# [Try it]
Report each line of the entries below that has the word "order" in it.

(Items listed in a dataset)
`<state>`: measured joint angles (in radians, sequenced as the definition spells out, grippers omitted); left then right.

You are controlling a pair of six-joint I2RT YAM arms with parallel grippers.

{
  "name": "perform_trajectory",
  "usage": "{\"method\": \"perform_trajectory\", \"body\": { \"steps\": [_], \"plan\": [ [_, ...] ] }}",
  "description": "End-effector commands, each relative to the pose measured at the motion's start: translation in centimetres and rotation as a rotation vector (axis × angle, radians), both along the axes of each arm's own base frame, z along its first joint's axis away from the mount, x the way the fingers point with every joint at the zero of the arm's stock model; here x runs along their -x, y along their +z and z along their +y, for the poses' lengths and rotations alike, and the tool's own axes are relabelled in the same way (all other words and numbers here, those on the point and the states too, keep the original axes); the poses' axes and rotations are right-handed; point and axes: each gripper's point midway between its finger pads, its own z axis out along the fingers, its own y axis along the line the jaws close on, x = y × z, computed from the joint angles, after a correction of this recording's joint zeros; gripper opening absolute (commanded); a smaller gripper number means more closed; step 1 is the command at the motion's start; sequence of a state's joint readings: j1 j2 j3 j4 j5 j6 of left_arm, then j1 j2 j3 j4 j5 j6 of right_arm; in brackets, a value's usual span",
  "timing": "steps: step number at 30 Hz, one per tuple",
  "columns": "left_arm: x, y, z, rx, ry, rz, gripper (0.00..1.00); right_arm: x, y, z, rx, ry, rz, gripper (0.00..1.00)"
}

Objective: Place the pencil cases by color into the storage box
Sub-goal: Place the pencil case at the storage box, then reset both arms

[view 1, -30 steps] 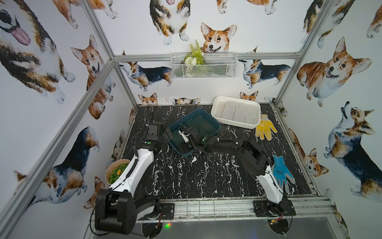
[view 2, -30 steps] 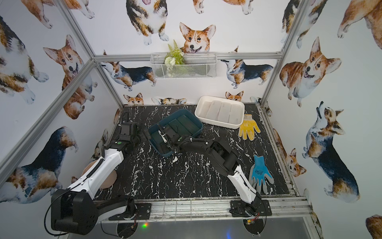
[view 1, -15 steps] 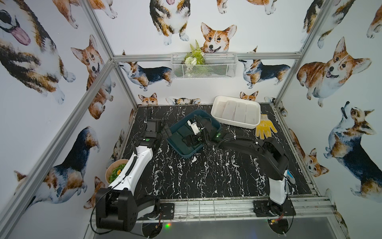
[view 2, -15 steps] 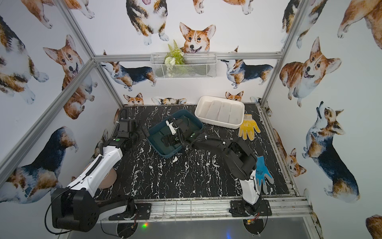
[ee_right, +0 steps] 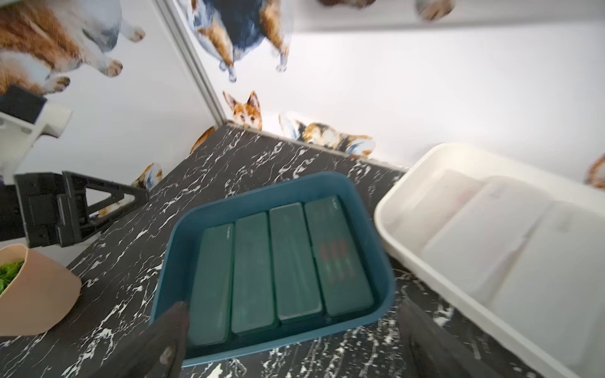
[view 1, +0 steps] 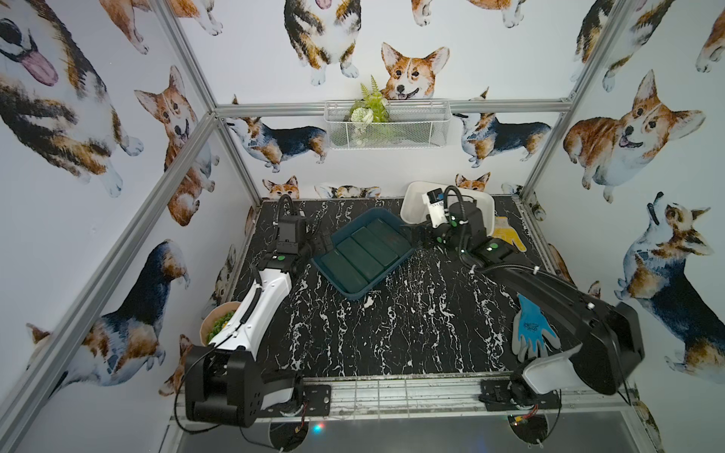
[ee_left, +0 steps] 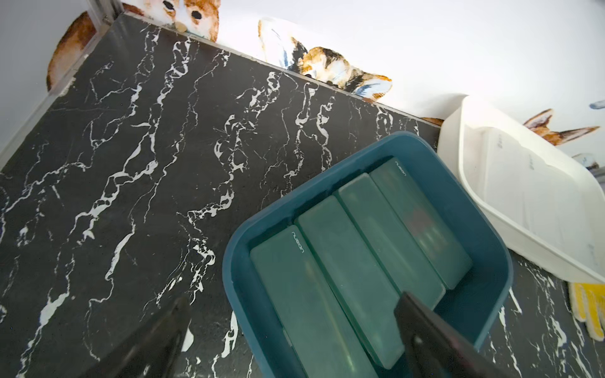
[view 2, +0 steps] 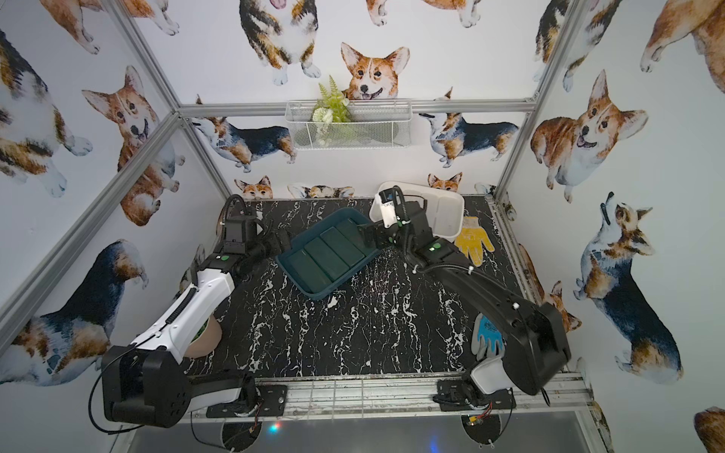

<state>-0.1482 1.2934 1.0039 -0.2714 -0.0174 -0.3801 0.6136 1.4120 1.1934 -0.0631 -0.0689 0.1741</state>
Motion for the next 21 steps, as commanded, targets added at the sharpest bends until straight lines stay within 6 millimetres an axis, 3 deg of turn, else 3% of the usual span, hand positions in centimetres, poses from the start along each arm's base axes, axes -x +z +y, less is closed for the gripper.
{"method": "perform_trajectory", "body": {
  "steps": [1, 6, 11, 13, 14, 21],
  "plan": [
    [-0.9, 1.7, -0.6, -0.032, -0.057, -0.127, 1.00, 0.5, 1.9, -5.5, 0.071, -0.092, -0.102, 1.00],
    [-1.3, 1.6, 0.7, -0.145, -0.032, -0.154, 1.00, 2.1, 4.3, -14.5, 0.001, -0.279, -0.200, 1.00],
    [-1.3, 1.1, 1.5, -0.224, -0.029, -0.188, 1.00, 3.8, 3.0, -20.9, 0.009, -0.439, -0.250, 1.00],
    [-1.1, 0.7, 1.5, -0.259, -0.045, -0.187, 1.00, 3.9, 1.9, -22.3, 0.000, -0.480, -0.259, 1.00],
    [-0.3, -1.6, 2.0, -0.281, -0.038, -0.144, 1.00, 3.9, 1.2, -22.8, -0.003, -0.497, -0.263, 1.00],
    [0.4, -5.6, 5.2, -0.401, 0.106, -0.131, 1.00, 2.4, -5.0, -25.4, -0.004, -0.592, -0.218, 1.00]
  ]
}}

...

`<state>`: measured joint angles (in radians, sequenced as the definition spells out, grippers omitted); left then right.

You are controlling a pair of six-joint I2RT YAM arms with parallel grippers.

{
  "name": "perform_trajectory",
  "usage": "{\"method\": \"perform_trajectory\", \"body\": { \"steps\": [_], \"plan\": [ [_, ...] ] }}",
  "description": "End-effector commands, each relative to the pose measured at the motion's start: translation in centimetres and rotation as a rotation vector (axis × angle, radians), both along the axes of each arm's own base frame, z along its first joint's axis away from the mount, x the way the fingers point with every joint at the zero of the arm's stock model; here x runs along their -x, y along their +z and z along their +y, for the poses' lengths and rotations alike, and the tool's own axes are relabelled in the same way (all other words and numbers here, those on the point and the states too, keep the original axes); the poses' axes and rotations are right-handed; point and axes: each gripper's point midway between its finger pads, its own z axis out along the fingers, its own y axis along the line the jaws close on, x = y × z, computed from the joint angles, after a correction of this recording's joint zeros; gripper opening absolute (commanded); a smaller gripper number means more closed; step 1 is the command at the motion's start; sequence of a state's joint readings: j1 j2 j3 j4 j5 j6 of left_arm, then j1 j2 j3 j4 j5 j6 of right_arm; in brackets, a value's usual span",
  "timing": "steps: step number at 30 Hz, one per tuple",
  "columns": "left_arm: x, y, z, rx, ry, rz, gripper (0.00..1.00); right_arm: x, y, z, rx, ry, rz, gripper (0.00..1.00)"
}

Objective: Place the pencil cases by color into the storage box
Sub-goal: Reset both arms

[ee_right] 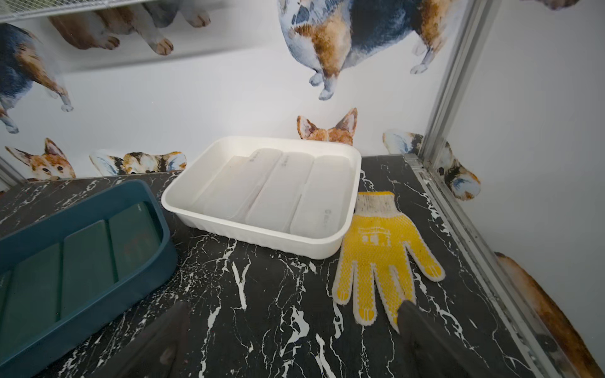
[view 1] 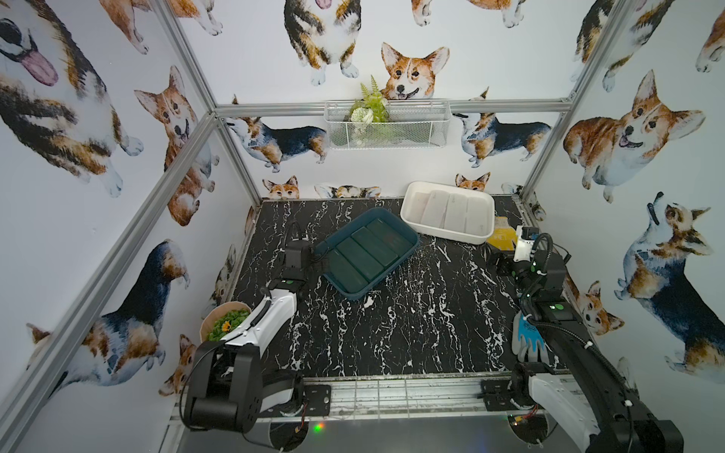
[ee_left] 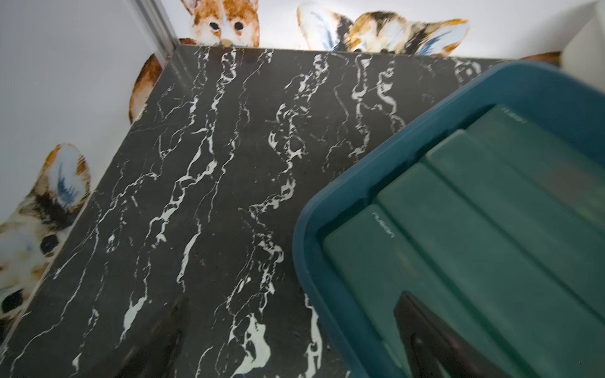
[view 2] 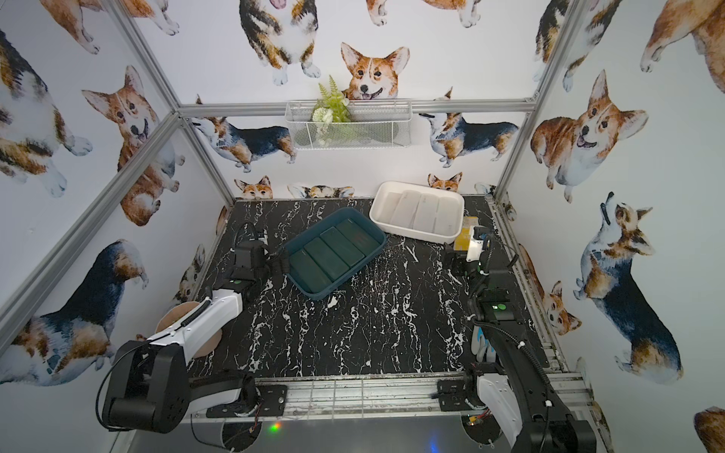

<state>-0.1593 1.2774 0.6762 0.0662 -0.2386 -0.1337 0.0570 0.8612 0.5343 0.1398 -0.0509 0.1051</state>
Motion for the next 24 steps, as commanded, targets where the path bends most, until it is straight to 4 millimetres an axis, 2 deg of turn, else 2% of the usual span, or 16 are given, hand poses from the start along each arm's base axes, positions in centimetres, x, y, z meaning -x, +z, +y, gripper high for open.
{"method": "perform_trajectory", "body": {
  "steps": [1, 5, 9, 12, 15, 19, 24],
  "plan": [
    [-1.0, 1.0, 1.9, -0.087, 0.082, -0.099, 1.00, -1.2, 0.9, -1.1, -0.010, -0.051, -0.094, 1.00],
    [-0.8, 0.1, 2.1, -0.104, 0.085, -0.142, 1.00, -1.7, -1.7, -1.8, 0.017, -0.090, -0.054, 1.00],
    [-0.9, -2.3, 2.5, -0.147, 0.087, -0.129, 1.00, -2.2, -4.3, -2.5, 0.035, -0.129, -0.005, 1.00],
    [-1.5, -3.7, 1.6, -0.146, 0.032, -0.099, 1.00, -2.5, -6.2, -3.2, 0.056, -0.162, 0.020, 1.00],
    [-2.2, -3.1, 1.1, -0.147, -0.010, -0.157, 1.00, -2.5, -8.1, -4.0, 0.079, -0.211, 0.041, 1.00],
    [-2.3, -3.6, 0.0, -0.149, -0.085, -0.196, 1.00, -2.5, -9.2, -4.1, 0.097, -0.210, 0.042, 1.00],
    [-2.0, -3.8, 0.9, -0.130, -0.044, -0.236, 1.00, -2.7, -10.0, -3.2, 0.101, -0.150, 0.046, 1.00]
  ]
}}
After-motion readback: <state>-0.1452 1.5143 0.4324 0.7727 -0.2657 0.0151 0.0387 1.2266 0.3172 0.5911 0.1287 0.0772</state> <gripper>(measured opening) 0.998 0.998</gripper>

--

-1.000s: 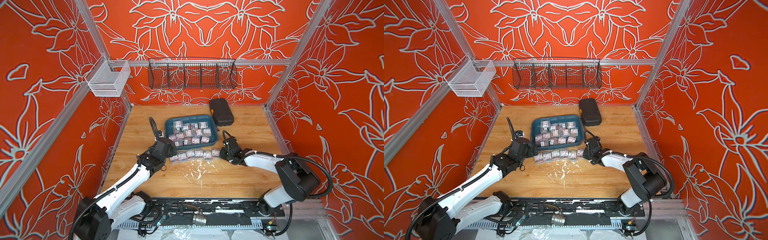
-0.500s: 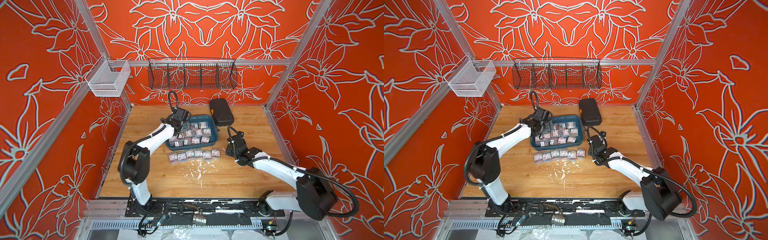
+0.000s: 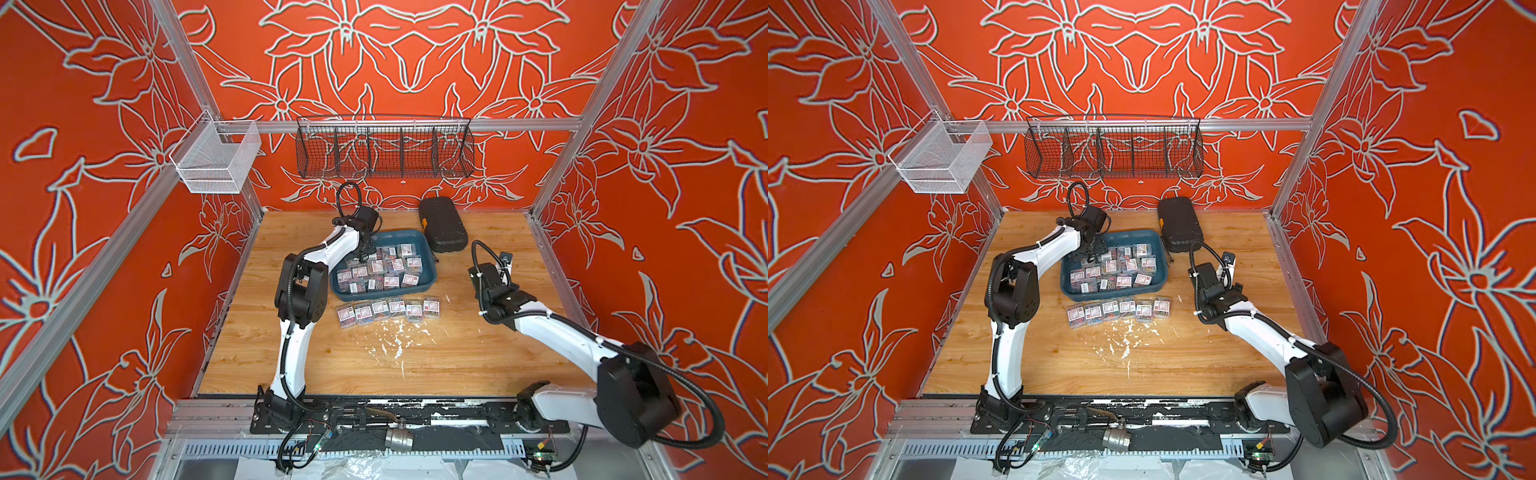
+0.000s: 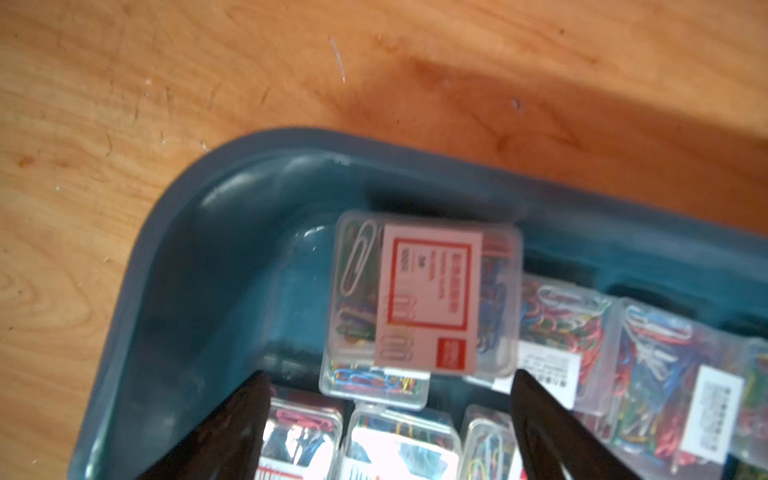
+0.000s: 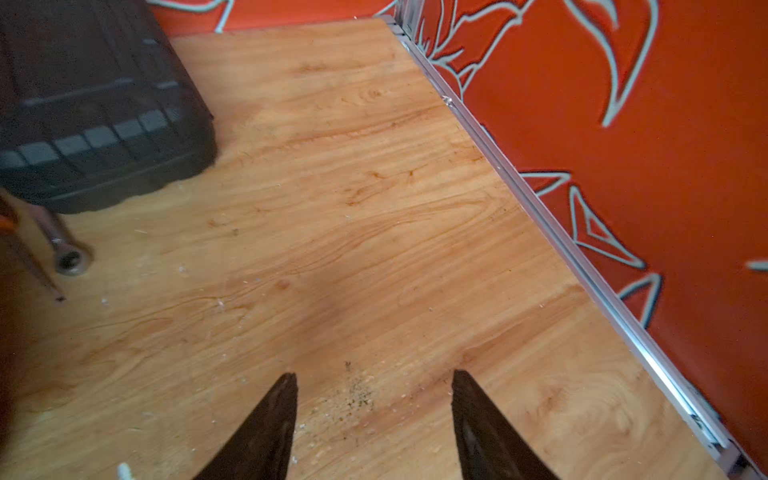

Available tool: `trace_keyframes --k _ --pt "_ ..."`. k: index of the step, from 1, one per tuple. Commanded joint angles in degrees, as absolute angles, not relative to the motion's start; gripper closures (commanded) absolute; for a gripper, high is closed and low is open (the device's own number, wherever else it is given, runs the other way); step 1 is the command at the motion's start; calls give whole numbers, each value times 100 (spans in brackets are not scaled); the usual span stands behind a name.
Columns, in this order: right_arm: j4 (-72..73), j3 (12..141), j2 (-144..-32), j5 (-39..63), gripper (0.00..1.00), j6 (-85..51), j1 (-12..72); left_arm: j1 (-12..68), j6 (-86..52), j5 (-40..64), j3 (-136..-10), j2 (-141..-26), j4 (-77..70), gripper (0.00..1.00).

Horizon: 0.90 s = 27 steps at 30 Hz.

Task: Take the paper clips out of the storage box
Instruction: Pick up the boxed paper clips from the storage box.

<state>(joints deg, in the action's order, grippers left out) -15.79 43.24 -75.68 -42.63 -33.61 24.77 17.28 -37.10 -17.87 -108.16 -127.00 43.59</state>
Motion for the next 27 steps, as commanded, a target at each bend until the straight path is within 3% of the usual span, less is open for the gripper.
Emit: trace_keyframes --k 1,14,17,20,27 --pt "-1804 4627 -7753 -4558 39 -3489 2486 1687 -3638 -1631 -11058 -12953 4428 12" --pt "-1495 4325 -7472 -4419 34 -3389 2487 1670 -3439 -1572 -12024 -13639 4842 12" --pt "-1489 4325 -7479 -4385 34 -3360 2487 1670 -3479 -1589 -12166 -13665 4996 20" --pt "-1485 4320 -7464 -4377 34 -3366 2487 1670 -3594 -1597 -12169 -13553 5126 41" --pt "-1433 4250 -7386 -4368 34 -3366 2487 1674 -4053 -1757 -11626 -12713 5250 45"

# [Exercise result]
Columns, in this order: right_arm: j4 (-72..73), j3 (12..141), j2 (-144..-32), j5 (-39..63), gripper (0.00..1.00), j6 (-85..51), j1 (-12..72); left_arm: j1 (-12..68), j6 (-86..52), j5 (-40..64), j3 (-136..-10), j2 (-141..-26), j4 (-77..70), gripper (0.00..1.00).
<state>(joints deg, in the action's order, grippers left out) -15.79 43.24 -75.68 -42.63 -33.61 24.77 17.28 -37.10 -17.87 -108.16 -127.00 43.59</state>

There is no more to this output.